To distinguish when an individual earns money in his/her personal capacity instead of merely as the employee of a business, the tax code looks to who controls the earning of the income. Thus, in a standard corporation-employee scenario, the employee may do the work, but the corporation has the contractual agreement with the client and ultimately controls whether the contract will be fulfilled and controls how services will be rendered. Which means the income would be taxed to the corporation (even though the employee “did the work”).
Specifically, under existing case law and Treasury Regulation 31.3121(d)-1(c)(2), to claim that the corporation is the controller of the income, “the individual providing the services must be an employee of the corporation whom the corporation can direct and control in a meaningful sense”, and “there must exist between the corporation and the person or entity using the services a contract or similar indicium recognizing the corporation’s controlling position”.
Except the problem in the case of Fleischer – or any independent B/D or insurance/annuity agent – is that there is no contract between the corporation and the person paying for the services (in this case, the B/D or insurance company for whom the broker/agent is a representative), because the actual engagement is between the broker-dealer (or insurance company) and the individual broker/agent who is (individually) licensed to do the work as a registered representative or insurance agent.

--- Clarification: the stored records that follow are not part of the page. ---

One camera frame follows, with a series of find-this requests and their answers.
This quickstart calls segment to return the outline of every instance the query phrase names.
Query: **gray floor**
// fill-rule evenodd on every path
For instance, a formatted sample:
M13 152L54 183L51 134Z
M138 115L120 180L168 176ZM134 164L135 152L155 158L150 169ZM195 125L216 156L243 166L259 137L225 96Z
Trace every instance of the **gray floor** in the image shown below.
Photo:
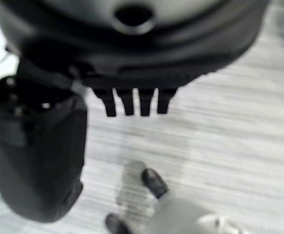
M14 64L8 58L0 72ZM58 223L41 225L0 200L0 234L106 233L109 212L141 231L154 200L130 175L143 163L177 195L237 219L252 233L284 234L284 0L270 7L256 45L181 89L168 116L123 117L117 100L119 117L106 118L99 100L91 93L87 100L85 189L77 204Z

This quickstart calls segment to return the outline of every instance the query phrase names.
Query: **black cylinder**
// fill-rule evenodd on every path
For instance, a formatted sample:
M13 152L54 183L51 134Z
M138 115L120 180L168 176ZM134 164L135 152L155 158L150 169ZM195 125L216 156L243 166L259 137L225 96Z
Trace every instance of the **black cylinder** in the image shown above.
M70 91L0 80L0 193L17 214L54 222L82 191L87 109Z

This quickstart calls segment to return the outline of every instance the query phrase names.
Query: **black shoe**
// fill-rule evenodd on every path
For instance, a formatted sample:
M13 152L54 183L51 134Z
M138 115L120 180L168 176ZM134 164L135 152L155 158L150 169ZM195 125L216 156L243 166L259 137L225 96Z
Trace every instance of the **black shoe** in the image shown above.
M169 188L161 176L153 169L145 169L142 172L143 184L157 198L161 198L169 192Z
M105 225L111 234L132 234L131 230L115 214L109 214L106 217Z

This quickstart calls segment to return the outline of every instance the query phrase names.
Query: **round hole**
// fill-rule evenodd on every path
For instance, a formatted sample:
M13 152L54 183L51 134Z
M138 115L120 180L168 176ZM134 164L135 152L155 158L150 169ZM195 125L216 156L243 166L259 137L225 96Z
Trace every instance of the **round hole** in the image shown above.
M123 6L115 12L114 28L124 34L141 35L154 27L153 12L146 6Z

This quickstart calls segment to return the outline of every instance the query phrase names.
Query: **black prong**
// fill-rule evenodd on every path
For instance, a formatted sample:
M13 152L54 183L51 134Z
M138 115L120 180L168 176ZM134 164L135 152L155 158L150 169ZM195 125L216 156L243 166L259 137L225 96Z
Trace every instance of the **black prong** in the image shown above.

The broker’s S corporation is not a party to the engagement with the insurance company or broker-dealer (much less a controlling one!).

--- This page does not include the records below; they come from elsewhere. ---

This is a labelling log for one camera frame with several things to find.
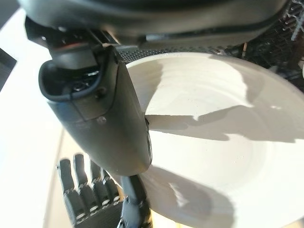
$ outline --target robotic hand
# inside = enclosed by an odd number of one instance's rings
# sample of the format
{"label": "robotic hand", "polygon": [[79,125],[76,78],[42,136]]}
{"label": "robotic hand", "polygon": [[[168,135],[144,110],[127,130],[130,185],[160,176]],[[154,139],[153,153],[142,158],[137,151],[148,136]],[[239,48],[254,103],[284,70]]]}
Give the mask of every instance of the robotic hand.
{"label": "robotic hand", "polygon": [[107,171],[90,160],[91,186],[84,169],[84,156],[74,155],[77,190],[71,176],[71,162],[58,166],[64,202],[74,228],[151,228],[150,209],[139,176],[121,179],[125,199]]}
{"label": "robotic hand", "polygon": [[150,227],[149,205],[137,174],[152,162],[148,124],[119,47],[158,53],[238,45],[266,31],[288,0],[19,0],[28,38],[50,51],[39,73],[42,94],[58,119],[98,165],[122,177],[128,197],[91,163],[93,190],[83,158],[59,173],[74,227]]}

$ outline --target white ceramic plate
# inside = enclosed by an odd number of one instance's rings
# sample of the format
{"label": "white ceramic plate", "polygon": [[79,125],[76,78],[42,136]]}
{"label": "white ceramic plate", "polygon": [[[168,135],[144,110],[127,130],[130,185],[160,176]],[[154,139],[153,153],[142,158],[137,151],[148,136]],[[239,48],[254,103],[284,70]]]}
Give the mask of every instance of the white ceramic plate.
{"label": "white ceramic plate", "polygon": [[151,208],[206,228],[281,227],[304,214],[304,96],[235,58],[174,53],[128,65],[150,122]]}

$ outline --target black plastic housing
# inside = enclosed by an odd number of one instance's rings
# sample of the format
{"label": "black plastic housing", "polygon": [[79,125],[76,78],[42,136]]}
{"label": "black plastic housing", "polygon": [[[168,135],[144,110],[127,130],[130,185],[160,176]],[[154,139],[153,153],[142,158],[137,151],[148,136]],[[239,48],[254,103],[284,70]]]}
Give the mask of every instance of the black plastic housing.
{"label": "black plastic housing", "polygon": [[46,27],[108,31],[121,45],[168,48],[247,42],[271,26],[288,0],[19,0]]}
{"label": "black plastic housing", "polygon": [[44,63],[39,73],[41,92],[96,164],[123,176],[144,172],[152,160],[149,133],[126,66],[113,47],[100,51],[97,59],[99,73],[79,92],[69,89],[82,80],[79,72],[85,70]]}

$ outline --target screw
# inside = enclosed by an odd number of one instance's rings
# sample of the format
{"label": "screw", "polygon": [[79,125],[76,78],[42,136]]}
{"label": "screw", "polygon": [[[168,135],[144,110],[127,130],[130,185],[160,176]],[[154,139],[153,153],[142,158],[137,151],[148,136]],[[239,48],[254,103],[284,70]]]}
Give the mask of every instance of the screw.
{"label": "screw", "polygon": [[97,123],[99,123],[100,125],[105,124],[106,123],[106,118],[104,116],[100,116],[97,118]]}
{"label": "screw", "polygon": [[106,95],[106,88],[105,87],[101,87],[100,89],[97,90],[96,94],[95,94],[95,98],[97,100],[99,100],[100,98],[105,97]]}

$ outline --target white table
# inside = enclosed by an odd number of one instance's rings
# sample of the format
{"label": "white table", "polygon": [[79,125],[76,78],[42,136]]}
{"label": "white table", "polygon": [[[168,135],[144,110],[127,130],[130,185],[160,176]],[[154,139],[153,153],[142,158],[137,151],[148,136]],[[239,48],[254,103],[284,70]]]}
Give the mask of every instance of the white table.
{"label": "white table", "polygon": [[38,71],[50,59],[27,40],[18,10],[0,31],[0,48],[17,60],[0,92],[2,227],[42,227],[62,126],[41,95]]}

In other words, if Fleischer’s S corporation was contracted directly with LPL or MassMutual, such that the S corporation was going to be the insurance agent or registered representative (and Fleischer himself was merely an employee), it might have been permissible for the S corporation to claim the income. A similar 1991 Tax Court case – Sargent v. Commissioner – was decided this way, where two hockey players formed an S corporation that established player contracts directly with the hockey team, and the team then paid income directly to the S corporation (which in turn remitted salaries to the hockey players as employees).

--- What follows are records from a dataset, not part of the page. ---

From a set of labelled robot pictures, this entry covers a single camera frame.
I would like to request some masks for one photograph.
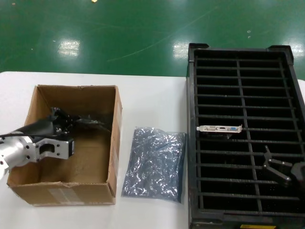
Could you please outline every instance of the white table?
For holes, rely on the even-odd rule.
[[[117,204],[114,206],[32,207],[0,181],[0,228],[3,229],[186,229],[186,166],[182,204],[157,199],[122,198],[133,131],[152,126],[186,132],[186,83],[183,77],[0,73],[0,134],[23,126],[34,86],[117,85],[123,111]]]

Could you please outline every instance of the green floor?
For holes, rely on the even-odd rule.
[[[304,0],[1,0],[0,72],[185,76],[190,42],[288,44],[305,79],[304,12]]]

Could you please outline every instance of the cardboard box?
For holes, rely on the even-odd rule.
[[[15,167],[8,186],[34,206],[115,204],[122,112],[118,87],[38,85],[25,125],[47,117],[51,107],[71,115],[108,115],[112,132],[73,133],[73,156]]]

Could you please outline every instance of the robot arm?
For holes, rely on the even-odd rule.
[[[12,168],[45,157],[68,159],[74,154],[74,140],[69,132],[78,116],[59,108],[52,115],[0,137],[0,179]]]

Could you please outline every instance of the yellow label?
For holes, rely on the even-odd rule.
[[[276,226],[241,225],[241,229],[275,229]]]

Unfortunately, though, given the licensing requirements applicable to broker-dealers (and their registered representatives) or for insurance agencies (and their insurance agents), for LPL and MassMutual to have paid Fleischer’s S corporation FWP directly (rather than Fleischer himself), Fleischer would have had to form a broker-dealer entity (and/or insurance agency), with all the costs, capital requirements, and compliance obligations that go along with it. Which Fleischer himself noted wasn’t very feasible.
Nonetheless, the conclusion of the Tax Court was straightforward: if FWP wasn’t directly a party to the commission agreements with LPL and MassMutual, it couldn’t claim the commission income. Instead, Fleischer was the licensed broker and agent, and thus should have claimed the income directly. And as a result, he was found liable for the $41,563 of unpaid self-employment taxes as calculated by the IRS.
Are Brokers And Insurance Agents Running Afoul Of The Fleischer Case Now?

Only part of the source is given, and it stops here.